[Work instructions]
Produce the tally of lines in the material below that hold "requests", without anything else.

========================

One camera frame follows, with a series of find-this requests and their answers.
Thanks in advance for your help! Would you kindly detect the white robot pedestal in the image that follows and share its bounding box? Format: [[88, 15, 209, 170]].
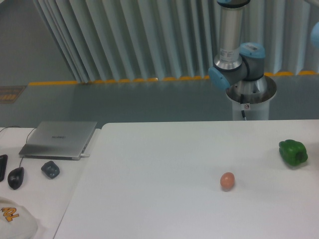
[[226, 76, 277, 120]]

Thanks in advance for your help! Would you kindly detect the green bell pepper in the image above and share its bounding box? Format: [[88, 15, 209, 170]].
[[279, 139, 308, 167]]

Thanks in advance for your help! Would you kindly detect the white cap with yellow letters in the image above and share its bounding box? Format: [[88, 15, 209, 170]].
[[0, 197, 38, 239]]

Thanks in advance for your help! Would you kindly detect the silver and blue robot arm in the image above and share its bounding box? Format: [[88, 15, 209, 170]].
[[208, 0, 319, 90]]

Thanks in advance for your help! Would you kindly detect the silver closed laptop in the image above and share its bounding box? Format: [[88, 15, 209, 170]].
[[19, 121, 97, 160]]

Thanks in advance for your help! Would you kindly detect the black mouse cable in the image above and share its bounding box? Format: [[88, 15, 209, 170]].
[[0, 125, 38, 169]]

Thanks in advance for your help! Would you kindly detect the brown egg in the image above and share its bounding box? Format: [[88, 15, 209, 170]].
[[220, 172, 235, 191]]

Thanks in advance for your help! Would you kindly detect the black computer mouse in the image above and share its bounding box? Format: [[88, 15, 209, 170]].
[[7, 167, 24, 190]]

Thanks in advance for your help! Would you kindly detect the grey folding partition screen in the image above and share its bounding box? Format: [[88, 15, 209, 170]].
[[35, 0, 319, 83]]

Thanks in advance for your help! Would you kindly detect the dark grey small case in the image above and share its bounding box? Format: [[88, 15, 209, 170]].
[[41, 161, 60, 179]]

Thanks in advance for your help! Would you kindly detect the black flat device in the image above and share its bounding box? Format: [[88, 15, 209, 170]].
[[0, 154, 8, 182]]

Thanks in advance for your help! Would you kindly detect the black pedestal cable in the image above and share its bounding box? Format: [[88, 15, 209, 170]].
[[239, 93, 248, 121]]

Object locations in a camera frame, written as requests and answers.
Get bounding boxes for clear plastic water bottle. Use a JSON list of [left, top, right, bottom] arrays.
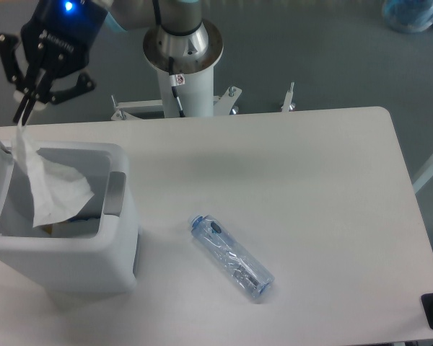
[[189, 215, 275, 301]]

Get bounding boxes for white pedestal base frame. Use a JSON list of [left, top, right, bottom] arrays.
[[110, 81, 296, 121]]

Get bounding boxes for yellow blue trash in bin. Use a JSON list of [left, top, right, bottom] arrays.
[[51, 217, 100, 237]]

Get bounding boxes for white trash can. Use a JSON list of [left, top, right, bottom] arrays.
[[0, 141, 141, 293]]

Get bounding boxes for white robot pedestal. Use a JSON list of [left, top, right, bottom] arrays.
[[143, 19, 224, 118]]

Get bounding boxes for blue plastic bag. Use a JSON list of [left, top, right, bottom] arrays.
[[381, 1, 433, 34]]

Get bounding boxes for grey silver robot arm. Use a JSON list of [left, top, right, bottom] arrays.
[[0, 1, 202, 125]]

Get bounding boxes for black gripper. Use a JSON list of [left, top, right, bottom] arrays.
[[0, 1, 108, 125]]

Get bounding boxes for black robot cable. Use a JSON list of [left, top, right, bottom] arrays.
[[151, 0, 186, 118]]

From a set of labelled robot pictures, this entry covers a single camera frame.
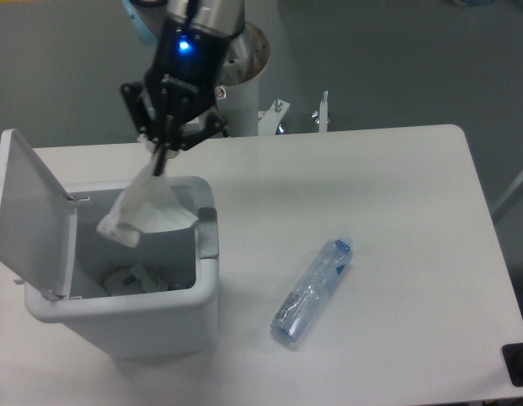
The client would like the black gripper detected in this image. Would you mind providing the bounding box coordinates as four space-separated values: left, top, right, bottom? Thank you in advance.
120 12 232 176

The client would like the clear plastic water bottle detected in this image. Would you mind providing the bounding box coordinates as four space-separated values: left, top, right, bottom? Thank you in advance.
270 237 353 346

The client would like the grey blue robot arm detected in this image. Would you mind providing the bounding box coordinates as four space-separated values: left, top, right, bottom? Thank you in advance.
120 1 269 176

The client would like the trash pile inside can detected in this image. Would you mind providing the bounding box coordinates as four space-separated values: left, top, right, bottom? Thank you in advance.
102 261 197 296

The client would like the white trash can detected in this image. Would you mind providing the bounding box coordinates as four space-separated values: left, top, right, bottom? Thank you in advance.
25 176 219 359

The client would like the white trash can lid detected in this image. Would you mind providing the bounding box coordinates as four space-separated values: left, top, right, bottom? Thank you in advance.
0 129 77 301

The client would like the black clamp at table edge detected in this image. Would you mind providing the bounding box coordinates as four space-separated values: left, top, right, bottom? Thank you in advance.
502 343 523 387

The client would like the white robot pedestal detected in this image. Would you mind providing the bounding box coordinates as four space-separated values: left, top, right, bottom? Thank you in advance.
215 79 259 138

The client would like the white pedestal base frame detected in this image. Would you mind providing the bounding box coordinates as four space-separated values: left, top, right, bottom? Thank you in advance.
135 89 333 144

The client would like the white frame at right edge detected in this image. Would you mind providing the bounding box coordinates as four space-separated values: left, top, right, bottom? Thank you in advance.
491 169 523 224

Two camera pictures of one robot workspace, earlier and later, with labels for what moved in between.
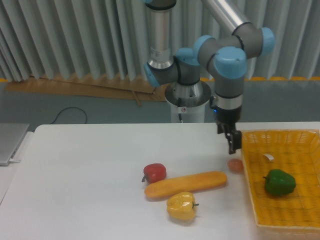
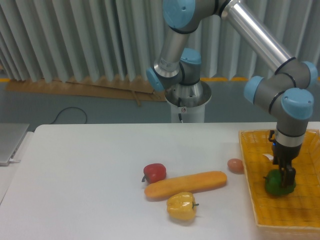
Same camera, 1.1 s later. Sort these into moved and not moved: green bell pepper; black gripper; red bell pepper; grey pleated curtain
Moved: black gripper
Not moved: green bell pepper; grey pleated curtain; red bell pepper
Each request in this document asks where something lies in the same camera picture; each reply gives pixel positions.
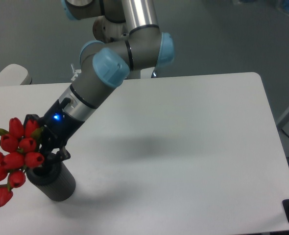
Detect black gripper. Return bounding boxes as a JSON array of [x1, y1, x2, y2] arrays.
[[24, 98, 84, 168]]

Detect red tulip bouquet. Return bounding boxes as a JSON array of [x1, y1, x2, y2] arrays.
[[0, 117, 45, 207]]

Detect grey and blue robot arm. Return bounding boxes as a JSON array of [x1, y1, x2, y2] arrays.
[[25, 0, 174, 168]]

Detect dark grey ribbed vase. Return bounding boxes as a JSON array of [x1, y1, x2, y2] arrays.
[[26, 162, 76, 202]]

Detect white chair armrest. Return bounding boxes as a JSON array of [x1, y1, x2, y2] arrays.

========================

[Your solution]
2